## PROMPT
Given the records below, the lines starting at the line with "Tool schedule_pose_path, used" and ending at the line with "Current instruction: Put" should be output exactly, both end lines kept and pictures left out.

## MATERIAL PROVIDED
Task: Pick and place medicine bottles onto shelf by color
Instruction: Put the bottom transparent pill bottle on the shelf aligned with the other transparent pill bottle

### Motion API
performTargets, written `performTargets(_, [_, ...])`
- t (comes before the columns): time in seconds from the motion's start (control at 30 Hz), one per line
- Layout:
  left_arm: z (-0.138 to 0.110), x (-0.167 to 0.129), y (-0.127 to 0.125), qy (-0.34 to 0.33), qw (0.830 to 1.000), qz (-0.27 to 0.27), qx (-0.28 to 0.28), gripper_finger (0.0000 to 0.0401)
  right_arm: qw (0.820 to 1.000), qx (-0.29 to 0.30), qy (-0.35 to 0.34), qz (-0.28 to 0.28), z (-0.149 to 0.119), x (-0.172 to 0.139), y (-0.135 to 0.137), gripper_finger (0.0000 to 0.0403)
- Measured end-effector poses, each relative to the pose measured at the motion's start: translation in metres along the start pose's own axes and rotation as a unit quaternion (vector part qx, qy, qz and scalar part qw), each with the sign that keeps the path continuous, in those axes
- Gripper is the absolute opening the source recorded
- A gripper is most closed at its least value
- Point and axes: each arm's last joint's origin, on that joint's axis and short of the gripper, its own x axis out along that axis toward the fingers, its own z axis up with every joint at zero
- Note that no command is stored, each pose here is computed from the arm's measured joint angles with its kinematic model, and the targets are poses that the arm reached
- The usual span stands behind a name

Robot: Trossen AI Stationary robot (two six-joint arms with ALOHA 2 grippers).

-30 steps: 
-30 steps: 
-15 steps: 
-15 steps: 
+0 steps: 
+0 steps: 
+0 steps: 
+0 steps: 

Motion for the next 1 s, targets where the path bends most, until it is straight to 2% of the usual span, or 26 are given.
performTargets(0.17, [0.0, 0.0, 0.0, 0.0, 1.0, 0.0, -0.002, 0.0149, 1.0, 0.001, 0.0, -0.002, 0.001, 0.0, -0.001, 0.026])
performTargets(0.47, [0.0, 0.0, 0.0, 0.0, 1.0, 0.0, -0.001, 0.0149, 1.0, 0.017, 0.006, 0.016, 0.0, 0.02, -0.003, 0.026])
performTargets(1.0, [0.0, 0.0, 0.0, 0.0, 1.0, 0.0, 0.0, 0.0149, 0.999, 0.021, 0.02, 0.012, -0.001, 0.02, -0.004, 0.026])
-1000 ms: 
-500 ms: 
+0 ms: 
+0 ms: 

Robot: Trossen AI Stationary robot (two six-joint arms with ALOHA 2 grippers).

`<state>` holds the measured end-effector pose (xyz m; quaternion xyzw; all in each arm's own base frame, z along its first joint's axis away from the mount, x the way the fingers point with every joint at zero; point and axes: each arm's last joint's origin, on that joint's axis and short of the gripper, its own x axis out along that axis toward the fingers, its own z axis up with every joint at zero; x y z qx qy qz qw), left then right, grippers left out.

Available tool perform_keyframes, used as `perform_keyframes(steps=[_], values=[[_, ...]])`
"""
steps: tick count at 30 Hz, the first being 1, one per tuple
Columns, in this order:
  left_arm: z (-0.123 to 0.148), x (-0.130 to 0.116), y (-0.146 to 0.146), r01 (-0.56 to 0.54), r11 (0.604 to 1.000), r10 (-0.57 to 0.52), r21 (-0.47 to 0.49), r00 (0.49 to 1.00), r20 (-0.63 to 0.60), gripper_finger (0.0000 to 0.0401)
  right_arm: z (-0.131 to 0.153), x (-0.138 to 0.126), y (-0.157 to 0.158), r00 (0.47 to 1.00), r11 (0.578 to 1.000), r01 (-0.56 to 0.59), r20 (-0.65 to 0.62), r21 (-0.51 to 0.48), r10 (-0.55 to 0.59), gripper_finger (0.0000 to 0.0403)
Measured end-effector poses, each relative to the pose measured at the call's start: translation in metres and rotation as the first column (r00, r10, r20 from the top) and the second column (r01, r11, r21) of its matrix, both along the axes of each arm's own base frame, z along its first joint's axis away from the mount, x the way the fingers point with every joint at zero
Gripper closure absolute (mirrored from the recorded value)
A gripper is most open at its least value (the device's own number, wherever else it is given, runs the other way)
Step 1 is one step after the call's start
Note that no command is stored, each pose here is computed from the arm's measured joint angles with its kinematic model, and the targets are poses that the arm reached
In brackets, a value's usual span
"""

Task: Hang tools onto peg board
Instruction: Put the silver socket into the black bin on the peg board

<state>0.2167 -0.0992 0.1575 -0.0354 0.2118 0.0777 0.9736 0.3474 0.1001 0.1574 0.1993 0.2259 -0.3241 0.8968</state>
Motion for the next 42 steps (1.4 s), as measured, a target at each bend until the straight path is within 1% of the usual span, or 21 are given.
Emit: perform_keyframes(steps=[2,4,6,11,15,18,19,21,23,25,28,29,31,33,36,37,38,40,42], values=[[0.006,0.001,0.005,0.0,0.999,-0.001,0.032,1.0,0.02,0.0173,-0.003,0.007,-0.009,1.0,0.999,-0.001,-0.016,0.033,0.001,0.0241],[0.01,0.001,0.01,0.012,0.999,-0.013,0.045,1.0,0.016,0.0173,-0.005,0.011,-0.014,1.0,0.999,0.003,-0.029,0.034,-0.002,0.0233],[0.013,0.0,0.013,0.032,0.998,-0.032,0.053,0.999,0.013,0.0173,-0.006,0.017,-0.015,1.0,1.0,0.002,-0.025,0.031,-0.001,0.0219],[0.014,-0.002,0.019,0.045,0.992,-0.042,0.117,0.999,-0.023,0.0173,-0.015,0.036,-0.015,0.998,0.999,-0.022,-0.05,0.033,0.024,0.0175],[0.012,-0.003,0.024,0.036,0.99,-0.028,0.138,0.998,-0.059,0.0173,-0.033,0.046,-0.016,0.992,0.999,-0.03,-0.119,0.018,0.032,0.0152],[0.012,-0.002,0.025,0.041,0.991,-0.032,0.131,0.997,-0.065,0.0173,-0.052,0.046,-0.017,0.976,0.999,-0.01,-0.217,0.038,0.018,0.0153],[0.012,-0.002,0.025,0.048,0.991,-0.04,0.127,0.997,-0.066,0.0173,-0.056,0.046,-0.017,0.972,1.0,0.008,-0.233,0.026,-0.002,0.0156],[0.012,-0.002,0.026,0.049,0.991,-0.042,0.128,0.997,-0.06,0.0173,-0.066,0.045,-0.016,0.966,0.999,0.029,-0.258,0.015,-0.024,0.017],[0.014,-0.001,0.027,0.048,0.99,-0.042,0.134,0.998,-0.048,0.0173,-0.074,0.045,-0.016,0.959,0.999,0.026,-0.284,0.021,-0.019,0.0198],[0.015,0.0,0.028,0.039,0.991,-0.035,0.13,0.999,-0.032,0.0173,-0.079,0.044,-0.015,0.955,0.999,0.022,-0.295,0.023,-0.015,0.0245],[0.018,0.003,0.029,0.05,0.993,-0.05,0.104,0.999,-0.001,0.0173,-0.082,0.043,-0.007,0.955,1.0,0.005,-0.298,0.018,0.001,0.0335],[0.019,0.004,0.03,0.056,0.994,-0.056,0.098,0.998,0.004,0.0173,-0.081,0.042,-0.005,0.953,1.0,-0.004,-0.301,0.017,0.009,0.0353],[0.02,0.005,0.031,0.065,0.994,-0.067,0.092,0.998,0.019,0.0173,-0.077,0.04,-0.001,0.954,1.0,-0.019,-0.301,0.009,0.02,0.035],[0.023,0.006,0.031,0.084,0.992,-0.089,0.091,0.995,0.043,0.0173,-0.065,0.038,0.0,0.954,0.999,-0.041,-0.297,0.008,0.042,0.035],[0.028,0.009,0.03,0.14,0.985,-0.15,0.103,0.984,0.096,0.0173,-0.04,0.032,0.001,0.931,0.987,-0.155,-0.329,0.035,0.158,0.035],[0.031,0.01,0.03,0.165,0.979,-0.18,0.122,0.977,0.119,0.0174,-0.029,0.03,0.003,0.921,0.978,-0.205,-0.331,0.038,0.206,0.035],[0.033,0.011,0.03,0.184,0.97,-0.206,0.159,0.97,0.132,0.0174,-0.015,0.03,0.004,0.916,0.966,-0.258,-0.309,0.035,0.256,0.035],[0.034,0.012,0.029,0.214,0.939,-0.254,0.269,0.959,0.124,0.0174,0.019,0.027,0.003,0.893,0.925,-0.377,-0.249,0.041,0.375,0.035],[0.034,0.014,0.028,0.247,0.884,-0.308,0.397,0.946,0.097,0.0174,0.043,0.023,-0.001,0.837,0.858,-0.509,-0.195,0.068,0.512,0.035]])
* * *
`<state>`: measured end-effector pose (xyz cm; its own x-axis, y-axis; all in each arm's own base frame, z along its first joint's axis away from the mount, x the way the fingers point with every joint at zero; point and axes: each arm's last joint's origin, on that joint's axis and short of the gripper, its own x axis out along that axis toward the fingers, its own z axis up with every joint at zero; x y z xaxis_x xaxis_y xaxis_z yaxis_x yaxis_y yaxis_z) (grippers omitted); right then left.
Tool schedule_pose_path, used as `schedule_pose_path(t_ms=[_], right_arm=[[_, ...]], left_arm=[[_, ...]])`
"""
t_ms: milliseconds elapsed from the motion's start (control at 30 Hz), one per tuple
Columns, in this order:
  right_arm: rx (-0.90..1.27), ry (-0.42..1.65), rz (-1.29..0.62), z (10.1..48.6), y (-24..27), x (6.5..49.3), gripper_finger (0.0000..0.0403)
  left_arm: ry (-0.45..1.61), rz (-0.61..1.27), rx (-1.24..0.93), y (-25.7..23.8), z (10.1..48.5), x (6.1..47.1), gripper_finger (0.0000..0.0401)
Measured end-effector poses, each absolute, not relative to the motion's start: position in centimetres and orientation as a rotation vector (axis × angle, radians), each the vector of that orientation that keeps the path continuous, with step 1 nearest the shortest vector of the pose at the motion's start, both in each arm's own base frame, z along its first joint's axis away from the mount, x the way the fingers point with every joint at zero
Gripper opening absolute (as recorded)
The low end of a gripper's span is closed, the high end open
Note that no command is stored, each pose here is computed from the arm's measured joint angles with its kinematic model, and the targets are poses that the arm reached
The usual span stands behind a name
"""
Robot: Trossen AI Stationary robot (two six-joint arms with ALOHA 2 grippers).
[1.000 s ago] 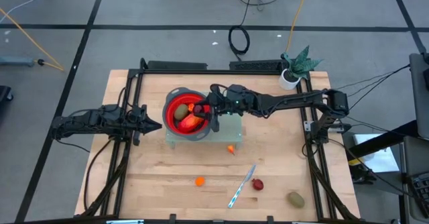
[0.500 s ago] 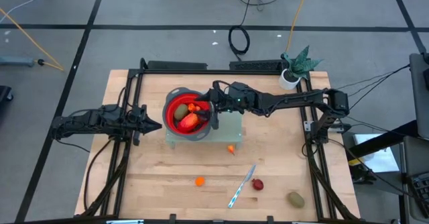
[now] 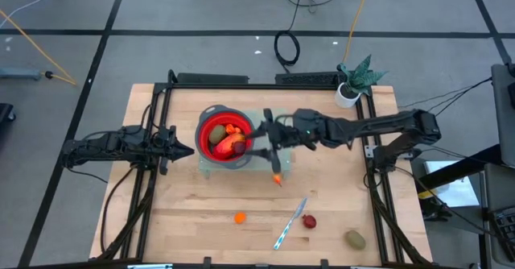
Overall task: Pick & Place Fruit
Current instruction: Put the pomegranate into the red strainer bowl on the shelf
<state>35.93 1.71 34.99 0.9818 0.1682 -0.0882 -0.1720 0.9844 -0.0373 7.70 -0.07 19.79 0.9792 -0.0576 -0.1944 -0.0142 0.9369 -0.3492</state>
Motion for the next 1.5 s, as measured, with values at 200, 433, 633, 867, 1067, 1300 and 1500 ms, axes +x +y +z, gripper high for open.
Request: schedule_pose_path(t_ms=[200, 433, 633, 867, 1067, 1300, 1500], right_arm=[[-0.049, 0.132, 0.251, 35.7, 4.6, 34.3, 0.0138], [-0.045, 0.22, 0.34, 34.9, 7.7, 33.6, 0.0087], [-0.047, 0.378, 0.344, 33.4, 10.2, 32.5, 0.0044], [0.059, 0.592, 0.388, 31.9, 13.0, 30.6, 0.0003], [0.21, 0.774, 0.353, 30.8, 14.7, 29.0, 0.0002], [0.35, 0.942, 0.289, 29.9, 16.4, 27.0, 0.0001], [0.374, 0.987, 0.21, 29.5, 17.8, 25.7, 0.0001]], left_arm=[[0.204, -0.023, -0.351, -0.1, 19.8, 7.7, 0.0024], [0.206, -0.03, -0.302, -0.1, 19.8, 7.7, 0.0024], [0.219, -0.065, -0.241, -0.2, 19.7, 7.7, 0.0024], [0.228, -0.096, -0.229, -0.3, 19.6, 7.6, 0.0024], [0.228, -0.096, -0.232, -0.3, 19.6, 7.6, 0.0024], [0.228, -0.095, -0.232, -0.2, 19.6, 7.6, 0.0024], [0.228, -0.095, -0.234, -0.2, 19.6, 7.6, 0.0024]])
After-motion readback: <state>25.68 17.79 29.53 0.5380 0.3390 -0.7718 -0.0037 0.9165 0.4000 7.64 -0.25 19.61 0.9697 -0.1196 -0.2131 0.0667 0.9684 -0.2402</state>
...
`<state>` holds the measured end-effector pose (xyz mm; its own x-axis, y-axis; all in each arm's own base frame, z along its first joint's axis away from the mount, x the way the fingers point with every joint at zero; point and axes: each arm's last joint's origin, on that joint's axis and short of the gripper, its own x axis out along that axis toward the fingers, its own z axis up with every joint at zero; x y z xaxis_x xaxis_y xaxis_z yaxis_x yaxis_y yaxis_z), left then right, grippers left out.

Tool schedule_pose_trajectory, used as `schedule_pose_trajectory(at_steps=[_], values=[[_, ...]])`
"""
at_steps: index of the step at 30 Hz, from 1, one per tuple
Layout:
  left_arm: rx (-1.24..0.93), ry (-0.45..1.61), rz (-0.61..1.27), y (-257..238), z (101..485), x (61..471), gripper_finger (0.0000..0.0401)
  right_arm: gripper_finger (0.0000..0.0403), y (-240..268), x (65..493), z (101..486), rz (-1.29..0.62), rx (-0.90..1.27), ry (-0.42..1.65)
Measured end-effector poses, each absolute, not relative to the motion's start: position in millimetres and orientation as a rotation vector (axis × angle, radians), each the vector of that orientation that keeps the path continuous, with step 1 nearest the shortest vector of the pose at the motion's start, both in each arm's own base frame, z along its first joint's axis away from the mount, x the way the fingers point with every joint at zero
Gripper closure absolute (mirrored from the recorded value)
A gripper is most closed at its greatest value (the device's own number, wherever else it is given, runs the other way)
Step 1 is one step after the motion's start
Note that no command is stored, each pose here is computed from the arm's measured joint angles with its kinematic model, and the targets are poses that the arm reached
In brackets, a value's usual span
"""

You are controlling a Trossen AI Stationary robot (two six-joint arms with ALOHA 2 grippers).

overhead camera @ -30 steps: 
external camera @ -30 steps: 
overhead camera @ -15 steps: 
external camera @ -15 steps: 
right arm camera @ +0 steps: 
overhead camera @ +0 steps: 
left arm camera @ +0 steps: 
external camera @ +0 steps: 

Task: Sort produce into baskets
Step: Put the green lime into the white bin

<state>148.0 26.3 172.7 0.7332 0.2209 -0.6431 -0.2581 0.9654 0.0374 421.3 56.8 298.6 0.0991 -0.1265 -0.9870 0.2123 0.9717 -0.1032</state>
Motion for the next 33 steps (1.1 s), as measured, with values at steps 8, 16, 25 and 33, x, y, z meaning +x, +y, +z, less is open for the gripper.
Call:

## EXERCISE OUTPUT
Tool schedule_pose_path, used as `schedule_pose_path(t_ms=[_], right_arm=[[_, ...]], left_arm=[[_, ...]])`
"""
t_ms: milliseconds elapsed from the motion's start (control at 30 Hz), one per tuple
Columns, in this order:
  right_arm: rx (-0.90..1.27), ry (-0.42..1.65), rz (-1.29..0.62), z (10.1..48.6), y (-24..27), x (6.5..49.3), gripper_finger (0.0000..0.0403)
  left_arm: ry (-0.45..1.61), rz (-0.61..1.27), rx (-1.24..0.93), y (-25.7..23.8), z (10.1..48.5), x (6.1..47.1), gripper_finger (0.0000..0.0401)
Measured end-effector poses, each absolute, not relative to the motion's start: position in centimetres and orientation as a rotation vector (axis × angle, radians), each the vector of that orientation that keeps the path continuous, with step 1 nearest the shortest vector of the pose at the motion's start, both in each arm's own base frame, z along its first joint's axis away from the mount, x the way the fingers point with every joint at zero
Gripper opening absolute (as recorded)
The low end of a gripper's span is closed, the high end open
Note that no command is stored, each pose here is computed from the arm's measured joint angles with its kinematic model, and the targets are poses that the arm reached
The usual span stands behind a name
"""
Robot: Trossen AI Stationary robot (two six-joint arms with ALOHA 2 grippers).
[1.000 s ago] 
[0.500 s ago] 
[now] 
Overall task: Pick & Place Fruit
Current instruction: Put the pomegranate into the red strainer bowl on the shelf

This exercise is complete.